A number of people have been asking about Windows Vista search and how to programmatically query the search engine. There's not a lot of documentation available yet (and this will obviously change as we near the release of Windows Vista). So in the meantime, here's a quick primer for those of you that would like to get started today.
Windows Vista includes a built-in desktop indexing platform. You’ll see search integrated throughout Windows Vista, in all the Explorer windows and even in the Start menu.

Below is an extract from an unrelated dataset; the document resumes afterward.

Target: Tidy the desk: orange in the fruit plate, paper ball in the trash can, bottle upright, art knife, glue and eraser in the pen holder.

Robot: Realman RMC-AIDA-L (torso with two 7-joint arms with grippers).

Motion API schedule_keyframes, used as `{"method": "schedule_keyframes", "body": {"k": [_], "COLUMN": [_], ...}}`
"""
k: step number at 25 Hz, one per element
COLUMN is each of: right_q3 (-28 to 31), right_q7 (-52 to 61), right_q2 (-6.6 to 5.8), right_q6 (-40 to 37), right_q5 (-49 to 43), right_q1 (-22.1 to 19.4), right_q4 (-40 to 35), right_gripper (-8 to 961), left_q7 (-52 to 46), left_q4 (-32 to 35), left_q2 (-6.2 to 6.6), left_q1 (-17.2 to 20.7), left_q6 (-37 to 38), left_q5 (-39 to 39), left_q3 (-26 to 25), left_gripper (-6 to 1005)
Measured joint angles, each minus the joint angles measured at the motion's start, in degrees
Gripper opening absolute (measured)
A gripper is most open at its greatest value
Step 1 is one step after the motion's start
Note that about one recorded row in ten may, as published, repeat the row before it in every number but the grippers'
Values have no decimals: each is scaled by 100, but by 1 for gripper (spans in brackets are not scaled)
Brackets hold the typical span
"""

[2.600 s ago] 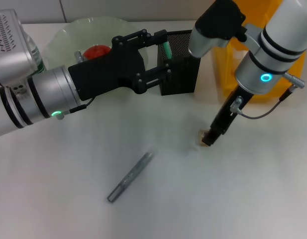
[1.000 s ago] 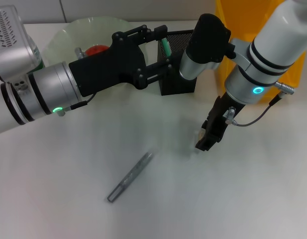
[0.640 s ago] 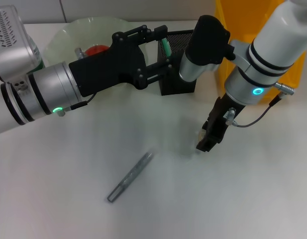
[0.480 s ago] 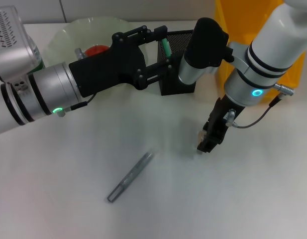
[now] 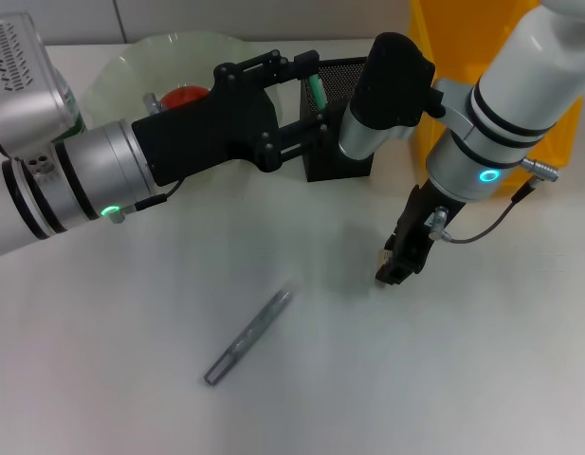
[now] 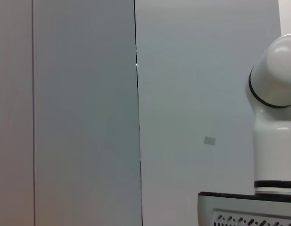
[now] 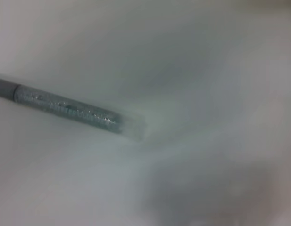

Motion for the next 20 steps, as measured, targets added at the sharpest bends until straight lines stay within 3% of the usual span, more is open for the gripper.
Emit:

A number of Microsoft products are building on top of this infrastructure - like Outlook 2007 and OneNote 2007, just to name a couple.
Your applications can also plug into this same infrastructure and query the index, by using the new OLE DB Provider for Windows Search. (There are also extensibility mechanisms by which you can expose data to the indexer, but I'll leave that for a future post)
The Windows Vista search and indexing infrastructure will also be available as a download for Windows XP and Windows Server 2003. You can download the Windows Desktop Search 3.0 Beta Engine Preview here.
Using the OLE DB Provider for Windows Search
While there's a lot of information available on OLE DB, you won't get very far with that alone – you also need to know the specifics of the provider, like its connection string and its query syntax. (If you're using ADO.NET, just a reminder that you can use the types defined in the System.Data.OleDb namespace. If you don't know how to use an OLE DB provider, a good place to start would be the MSDN Data Access and Storage Developer Center.)
Here's the connection string for the OLE DB Provider for Windows Search:
The query syntax is what I've found to be the trickiest part, and that's what I'll focus on for the rest of this post.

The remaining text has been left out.